Шемячичъ | страница 125



Смертная казнь грозила и Аграфене Андреевне, матушке рыльского князя, которую слуги Александра заподозрили в подстрекательстве супруга на измену. Но Александр Казимирович, помня о романтических встречах с ней, оказал ей «милость» — упрятав навечно в женском монастыре Вильны. Там она, как сказывали верные люди, вскоре умерла от тоски и горя. Умерла еще до смерти своего бывшего супруга Ивана Дмитриевича — инока Волынского монастыря Феодора, тихо скончавшегося в феврале 1494 года и похороненного также тихо на монастырском подворье у Троицкой церкви.

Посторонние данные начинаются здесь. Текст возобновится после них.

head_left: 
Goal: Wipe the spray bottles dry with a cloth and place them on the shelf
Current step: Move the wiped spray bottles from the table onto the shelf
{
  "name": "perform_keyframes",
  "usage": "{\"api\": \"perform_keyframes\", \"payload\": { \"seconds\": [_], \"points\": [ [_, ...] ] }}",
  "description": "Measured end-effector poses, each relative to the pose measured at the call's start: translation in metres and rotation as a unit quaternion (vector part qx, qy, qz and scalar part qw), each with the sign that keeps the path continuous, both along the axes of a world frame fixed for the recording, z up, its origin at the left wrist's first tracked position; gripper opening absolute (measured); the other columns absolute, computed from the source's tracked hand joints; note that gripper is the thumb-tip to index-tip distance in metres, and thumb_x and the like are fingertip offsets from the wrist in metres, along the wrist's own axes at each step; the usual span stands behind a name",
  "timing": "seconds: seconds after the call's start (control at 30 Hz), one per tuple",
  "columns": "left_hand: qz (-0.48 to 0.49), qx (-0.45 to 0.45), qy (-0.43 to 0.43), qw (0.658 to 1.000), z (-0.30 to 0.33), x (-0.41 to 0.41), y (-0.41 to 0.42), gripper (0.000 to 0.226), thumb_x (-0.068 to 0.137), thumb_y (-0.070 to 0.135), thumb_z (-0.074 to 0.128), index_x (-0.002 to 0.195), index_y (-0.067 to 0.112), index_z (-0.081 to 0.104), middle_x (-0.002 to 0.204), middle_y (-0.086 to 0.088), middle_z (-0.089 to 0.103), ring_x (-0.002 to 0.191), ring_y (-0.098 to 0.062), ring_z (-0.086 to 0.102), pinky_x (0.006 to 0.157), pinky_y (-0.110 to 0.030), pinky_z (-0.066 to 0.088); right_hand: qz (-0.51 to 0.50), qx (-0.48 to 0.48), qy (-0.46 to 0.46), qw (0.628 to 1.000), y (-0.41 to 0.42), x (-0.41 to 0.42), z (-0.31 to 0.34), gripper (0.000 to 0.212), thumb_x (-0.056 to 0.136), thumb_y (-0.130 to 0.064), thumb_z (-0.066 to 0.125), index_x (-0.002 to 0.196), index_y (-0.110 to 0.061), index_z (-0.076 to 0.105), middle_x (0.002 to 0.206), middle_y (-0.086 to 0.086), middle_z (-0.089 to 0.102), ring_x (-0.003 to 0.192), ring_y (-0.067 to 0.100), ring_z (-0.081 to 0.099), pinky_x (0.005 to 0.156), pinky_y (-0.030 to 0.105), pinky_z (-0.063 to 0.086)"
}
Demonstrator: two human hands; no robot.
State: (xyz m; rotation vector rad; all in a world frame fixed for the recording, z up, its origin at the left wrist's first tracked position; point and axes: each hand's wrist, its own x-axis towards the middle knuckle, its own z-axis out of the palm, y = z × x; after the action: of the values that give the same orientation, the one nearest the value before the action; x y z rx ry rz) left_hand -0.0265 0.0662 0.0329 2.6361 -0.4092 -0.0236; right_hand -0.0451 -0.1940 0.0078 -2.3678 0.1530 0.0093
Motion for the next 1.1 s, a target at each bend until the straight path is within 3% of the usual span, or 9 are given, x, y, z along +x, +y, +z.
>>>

«Вот и развязались сами собой все семейные узлы, все докуки, некогда так угнетавшие меня, — горько вздыхает Василий Шемячич. И тут же поправляет себя: — Ахти мне, нет, не все… За всеми делами, за строительством домов и церквей как-то забылся выводок Настасьи Карповны. Забава, пожалуй, уже замужем… А вот Дмитрий… Ему, надо думать, лет двадцать-двадцать пять… Поди, тоже женат — он куда старше сына моего Ивана… По всем статям пора бы ему уже и проявиться, в дружину ко мне попроситься… Но не идет. По-видимому, Настасья Карповна слово, данное мне, не докучать, соблюдает… А может, и гордыней уязвлен… Непременно надо кого-нибудь к ним в сельцо родительское отправить, разузнать, что да как…»

Дмитрий хоть и был рожден Настасьей от отца, но Василий не только брата в нем не видел, но и родственником не считал. Таких байстрюков, надо думать, немало бегает по весям и градам земли Северской… И что же — их всех братьями считать?.. Да и от самого Василия немало девок брюхатило — и опять что ли сыновья?.. Нет! Дети рождаются только в браке, при святом венчании. Остальное — глупость и несуразица.

«Однако этого байстрюка лучше на глазах держать, — решил окончательно рыльский князь судьбу Дмитрия. — Пошлю-ка я в сельцо пана Кислинского не разузнать о нем, а привезти его сюда. Вместе с семьей, если женат… Так-то ладнее будет».

Поразмыслив о делах близких, семейных, Василий Иванович снова возвратился к делам большим, государственным. Тревожили, не отпускали они рыльского князя. То пчелками, то ядовито жалящими осами жужжали в начавшей лысеть на затылке голове.

«А великий князь московский хитрец из хитрецов… — вновь с каким-то неприязненным удовлетворением отметил он действия Иоанна Васильевича. — Верейское и Тверское княжества к рукам своим прибрал. Сначала вроде за сыном Иоанном Иоанновичем закрепил, а как тот умер, за собой оставил. Хитер!»